### THE PROBLEM
Within the data that follows, tally every line containing "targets". Provide only the tally.

:: DATASET EXCERPT ::

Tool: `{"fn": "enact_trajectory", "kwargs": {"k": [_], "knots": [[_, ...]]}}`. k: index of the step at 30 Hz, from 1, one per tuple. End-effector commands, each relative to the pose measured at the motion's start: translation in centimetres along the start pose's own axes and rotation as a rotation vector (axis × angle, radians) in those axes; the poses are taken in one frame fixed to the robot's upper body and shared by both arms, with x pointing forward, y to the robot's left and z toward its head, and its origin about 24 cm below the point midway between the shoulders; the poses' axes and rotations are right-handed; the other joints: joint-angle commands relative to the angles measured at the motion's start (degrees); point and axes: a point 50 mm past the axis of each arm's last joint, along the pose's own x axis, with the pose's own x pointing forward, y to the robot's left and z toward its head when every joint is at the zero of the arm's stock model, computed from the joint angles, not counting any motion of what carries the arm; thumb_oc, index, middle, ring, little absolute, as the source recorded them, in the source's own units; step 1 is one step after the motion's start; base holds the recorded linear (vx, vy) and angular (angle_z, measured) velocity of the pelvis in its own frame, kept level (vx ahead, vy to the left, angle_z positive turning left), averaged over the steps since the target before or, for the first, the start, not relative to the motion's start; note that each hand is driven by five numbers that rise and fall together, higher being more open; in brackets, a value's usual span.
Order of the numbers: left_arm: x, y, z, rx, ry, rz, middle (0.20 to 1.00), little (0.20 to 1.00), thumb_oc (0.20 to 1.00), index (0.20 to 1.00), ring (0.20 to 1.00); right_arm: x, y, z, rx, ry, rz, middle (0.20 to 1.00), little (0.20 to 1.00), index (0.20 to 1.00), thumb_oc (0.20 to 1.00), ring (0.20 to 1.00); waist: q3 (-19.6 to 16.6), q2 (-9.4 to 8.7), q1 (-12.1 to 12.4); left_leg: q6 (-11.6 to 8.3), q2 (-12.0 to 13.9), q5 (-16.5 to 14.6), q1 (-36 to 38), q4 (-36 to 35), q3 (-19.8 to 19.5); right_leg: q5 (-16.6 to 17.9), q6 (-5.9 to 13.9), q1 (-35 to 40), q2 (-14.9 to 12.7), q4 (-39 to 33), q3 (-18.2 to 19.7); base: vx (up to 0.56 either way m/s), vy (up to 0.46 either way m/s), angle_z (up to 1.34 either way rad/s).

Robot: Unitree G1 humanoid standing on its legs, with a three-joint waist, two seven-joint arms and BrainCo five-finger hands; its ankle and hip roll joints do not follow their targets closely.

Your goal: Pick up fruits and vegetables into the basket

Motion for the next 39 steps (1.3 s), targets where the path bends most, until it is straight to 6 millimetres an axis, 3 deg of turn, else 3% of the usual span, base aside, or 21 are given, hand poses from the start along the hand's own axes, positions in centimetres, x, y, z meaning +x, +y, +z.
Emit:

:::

### EXERCISE ANSWER
2